With the use of ER5356, solidification cracking relieves this stress and prevents this mode of failure. But with the use of TiC, the solid fraction curve smooths out indicating that there is a continuous grain growth up to the last stages of solidification, at which point solidification cracking occurs.
A second advantage is the delay of about 120 C in the onset of secondary phase nucleation, which acts along with the reduced growth of alpha grains to improve the flow pattern of the liquid melt pool throughout the solidification process of the melting zone.
The TiC slows the progress of solidification, reduces the speed at which the dendritic grains grow from the interface of solid and liquid metal, and allows an area of increased undercooling to form. The absence of dendritic grain growth in a directional manner is a huge advantage in preventing hot cracking during welding of susceptible alloys.
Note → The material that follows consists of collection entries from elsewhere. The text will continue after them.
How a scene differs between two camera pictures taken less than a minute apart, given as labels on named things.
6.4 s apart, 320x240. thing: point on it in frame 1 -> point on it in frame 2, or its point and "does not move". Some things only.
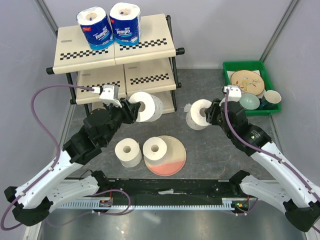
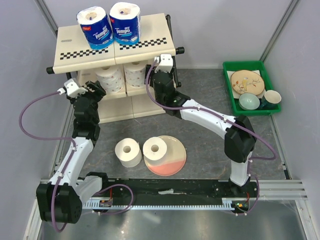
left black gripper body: (120, 115) -> (94, 97)
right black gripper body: (215, 116) -> (170, 75)
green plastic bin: (237, 65) does not move
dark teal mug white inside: (270, 100) does not move
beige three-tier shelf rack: (147, 65) does not move
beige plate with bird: (248, 81) does not move
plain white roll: (128, 150) does not move
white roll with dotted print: (151, 108) -> (111, 78)
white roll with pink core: (196, 116) -> (135, 73)
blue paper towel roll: (126, 20) does not move
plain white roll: (155, 150) does not move
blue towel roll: (96, 27) does not move
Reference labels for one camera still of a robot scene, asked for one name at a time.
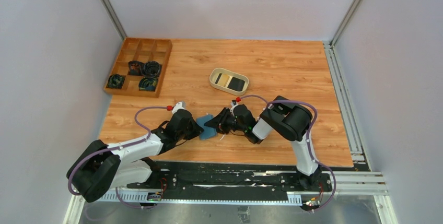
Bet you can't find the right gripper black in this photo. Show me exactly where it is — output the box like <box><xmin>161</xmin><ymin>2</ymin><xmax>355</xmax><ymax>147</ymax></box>
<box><xmin>205</xmin><ymin>108</ymin><xmax>247</xmax><ymax>135</ymax></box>

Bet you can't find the blue leather card holder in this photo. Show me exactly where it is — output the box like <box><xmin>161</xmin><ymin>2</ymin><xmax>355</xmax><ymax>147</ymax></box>
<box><xmin>196</xmin><ymin>114</ymin><xmax>217</xmax><ymax>140</ymax></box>

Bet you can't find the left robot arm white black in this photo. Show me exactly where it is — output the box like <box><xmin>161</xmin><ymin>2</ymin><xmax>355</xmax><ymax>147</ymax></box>
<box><xmin>66</xmin><ymin>109</ymin><xmax>204</xmax><ymax>203</ymax></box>

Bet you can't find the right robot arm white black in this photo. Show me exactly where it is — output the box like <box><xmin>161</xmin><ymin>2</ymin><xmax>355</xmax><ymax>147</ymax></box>
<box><xmin>204</xmin><ymin>96</ymin><xmax>319</xmax><ymax>192</ymax></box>

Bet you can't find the gold card in tray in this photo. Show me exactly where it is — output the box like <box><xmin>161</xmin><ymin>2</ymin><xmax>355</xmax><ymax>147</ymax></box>
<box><xmin>214</xmin><ymin>73</ymin><xmax>232</xmax><ymax>87</ymax></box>

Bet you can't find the beige oval tray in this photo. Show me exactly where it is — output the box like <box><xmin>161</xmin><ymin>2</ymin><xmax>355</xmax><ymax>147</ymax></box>
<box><xmin>209</xmin><ymin>68</ymin><xmax>250</xmax><ymax>96</ymax></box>

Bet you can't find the rolled dark belt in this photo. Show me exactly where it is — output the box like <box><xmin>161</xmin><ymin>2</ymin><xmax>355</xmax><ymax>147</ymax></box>
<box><xmin>138</xmin><ymin>77</ymin><xmax>158</xmax><ymax>91</ymax></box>
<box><xmin>141</xmin><ymin>61</ymin><xmax>162</xmax><ymax>78</ymax></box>
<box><xmin>128</xmin><ymin>61</ymin><xmax>144</xmax><ymax>76</ymax></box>
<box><xmin>106</xmin><ymin>74</ymin><xmax>125</xmax><ymax>89</ymax></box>

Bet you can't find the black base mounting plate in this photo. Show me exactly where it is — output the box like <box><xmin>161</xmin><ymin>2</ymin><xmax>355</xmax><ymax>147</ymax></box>
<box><xmin>126</xmin><ymin>161</ymin><xmax>333</xmax><ymax>202</ymax></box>

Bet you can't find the wooden compartment organizer box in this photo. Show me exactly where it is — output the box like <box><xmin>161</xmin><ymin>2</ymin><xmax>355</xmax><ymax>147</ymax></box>
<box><xmin>104</xmin><ymin>38</ymin><xmax>172</xmax><ymax>98</ymax></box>

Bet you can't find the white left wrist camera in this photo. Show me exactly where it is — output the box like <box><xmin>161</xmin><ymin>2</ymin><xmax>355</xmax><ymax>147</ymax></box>
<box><xmin>166</xmin><ymin>101</ymin><xmax>186</xmax><ymax>114</ymax></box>

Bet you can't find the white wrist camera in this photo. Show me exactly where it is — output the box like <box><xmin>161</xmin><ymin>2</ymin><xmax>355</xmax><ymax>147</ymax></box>
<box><xmin>166</xmin><ymin>101</ymin><xmax>186</xmax><ymax>114</ymax></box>
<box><xmin>230</xmin><ymin>97</ymin><xmax>241</xmax><ymax>109</ymax></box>

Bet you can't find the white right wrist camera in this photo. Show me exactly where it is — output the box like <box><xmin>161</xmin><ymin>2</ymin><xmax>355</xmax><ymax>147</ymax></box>
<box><xmin>230</xmin><ymin>97</ymin><xmax>241</xmax><ymax>109</ymax></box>

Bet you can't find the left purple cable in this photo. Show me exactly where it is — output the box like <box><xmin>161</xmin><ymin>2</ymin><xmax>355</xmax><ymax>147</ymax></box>
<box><xmin>67</xmin><ymin>104</ymin><xmax>174</xmax><ymax>210</ymax></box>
Moreover, at this point, heterogeneous nucleation occurs due to nanoparticles. The aluminum grains nucleating at the surface of the nanoparticles show a complete epitaxy.
Avoiding hot cracking
TEM (transmission electron microscopy) and SEM (scanning electron microscopy) analysis of the joints welded in this manner at the atomic level shows they have fine globular grains and the secondary phase undergoes modification. TiC nanoparticles tend to associate with the secondary MgZn2 phase, altering its properties for better welding characteristics. These two factors make hot cracks unlikely.
High tensile strength
At the same time, they have a very high tensile strength, both in the welded condition and after post-weld heat treatment. The alloy can be welded to produce a material that has a tensile strength of up to 302 mPa at the joints. Moreover, the researchers suggest that refinements or adaptations to the technique such as post-welding heat treatments could make the welded AA 7075 joints as strong as 551 mPa, similar to that of steel.
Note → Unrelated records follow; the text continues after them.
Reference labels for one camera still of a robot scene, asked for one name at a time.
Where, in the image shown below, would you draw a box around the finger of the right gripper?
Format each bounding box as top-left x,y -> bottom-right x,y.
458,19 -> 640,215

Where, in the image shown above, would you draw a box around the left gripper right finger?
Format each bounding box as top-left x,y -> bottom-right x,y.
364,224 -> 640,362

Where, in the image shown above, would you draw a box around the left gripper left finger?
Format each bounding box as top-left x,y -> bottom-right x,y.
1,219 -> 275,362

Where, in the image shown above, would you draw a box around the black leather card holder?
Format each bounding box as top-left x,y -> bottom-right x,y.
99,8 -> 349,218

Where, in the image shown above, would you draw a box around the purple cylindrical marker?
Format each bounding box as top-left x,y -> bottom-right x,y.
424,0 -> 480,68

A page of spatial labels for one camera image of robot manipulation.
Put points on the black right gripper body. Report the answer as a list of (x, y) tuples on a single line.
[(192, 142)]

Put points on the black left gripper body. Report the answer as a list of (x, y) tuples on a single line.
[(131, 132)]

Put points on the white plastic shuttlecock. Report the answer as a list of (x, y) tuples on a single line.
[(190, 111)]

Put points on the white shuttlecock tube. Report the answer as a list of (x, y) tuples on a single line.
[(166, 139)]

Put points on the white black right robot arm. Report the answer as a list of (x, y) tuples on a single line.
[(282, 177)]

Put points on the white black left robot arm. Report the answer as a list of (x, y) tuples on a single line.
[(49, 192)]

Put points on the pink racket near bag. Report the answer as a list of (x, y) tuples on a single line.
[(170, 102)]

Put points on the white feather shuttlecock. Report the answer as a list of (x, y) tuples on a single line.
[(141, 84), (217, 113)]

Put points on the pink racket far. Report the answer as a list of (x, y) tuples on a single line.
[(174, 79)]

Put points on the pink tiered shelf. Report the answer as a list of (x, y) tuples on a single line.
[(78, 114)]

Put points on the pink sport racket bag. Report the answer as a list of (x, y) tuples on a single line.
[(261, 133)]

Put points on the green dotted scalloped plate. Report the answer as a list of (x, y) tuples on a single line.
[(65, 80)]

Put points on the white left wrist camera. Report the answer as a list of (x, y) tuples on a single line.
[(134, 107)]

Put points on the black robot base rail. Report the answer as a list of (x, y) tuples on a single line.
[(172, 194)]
The microhardness testing of these samples shows that the melting zone created during welding is completely heat treatable and is even harder than the base material as a result of the reinforcement performed by the TiC nanoparticles. With heat treatment, the fracture occurs far away from the melting zone and the partially melted zone, showing that the welded joint is probably just as strong as the unwelded material.
Compare this to its nearest competitor, aluminum AA6061, found in many dozens of aircraft and automobile joints, which has a tensile strength of about 186 mPa in welded joints.
The new technique is just a simple twist, but it could allow widespread use of this high-strength aluminum alloy in mass-produced products like cars or bicycles, where parts are often assembled. Companies could use the same processes and equipment they already have to incorporate this super-strong aluminum alloy into their manufacturing processes, and their products could be lighter and more energy-efficient, while still retaining their strength.”
The technique described above is being used currently to develop bicycle frames using the AA 7075, but the use of TiC nanoparticle-infused filler wires could make it an invaluable method to join other metals that are refractory to ordinary welding.